Relative Humidity

Relative humidity levels can affect the release rate of many indoor air pollutants, their concentrations in the air, and the potential growth of mold organisms. Keeping the Relative Humidity (RH) in the ideal range will help indoor air pollution prevention efforts. The following chart shows you what happens at different levels of RH. Note that humidity levels from 0% to 100% are shown on the bottom horizontal line.

RH_chart

Relative humidity levels are often ignored in homes despite the fact that unsuitable levels can be unhealthy, increase heating and cooling costs, damage building components, and affect comfort levels.

Research has shown that high-relative humidity levels also support the growth of dust mites, mold count levels and bacteria levels that can lead to increased allergy symptoms and reduce indoor air quality (IAQ). However, little to no measured data is available on actual indoor humidity levels in homes across the United States.

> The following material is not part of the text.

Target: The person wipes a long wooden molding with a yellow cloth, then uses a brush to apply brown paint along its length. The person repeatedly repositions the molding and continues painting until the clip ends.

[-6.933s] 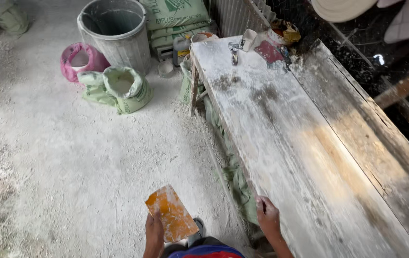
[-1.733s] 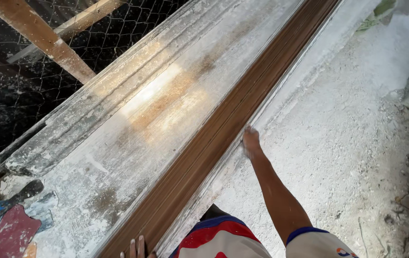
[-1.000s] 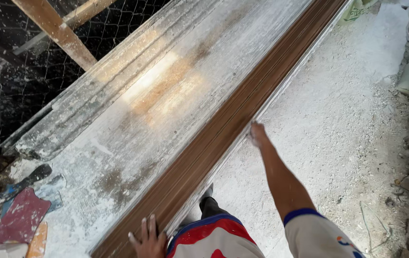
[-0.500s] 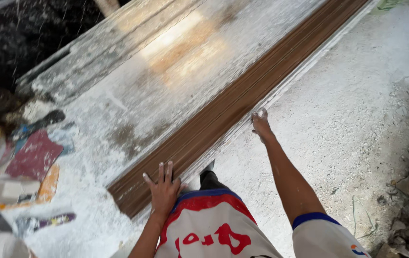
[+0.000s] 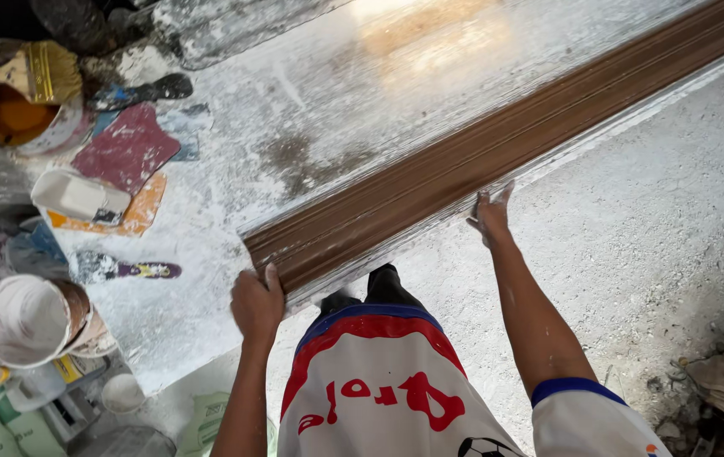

The key to controlling relative humidity levels in a home is to maintain a moisture balance. Yes, some moisture in the air is necessary for human health and comfort, but too much moisture can cause problems. A moisture balance is maintained by making sure a home has exterior drainage away from the house in all directions, a properly sized heating and cooling system, vapor diffusion protection (through the installation of vapor retarders where needed), as well as adequately planned ventilation, especially at points where moisture is produced. This means that a kitchen stove needs an exhaust fan over it, which should be ducted to the outside. A circulating fan may remove some cooking odors from the air, but it will not remove moisture. A bathroom also needs an exhaust fan that leads to the outside. This fan should be used when anyone is taking a shower and for a short time afterwards, until moisture levels have decreased to the point that there is no condensation on windows and mirrors. In the laundry room, a clothes dryer should be vented to the outdoors. Having good quality windows is also important. For example, when the temperature inside is 700F and 1000F outside, condensation can occur on the interior surface of a single-pane window when the indoor relative humidity level is at only 15 percent RH. Condensation can occur on a double-pane window at 42 percent RH. By increasing the energy efficiency of your windows, therefore, you can lessen the incidence of condensation because the inside glass surface does not get as cold. For more information, please refer to the Indoor Air Quality page.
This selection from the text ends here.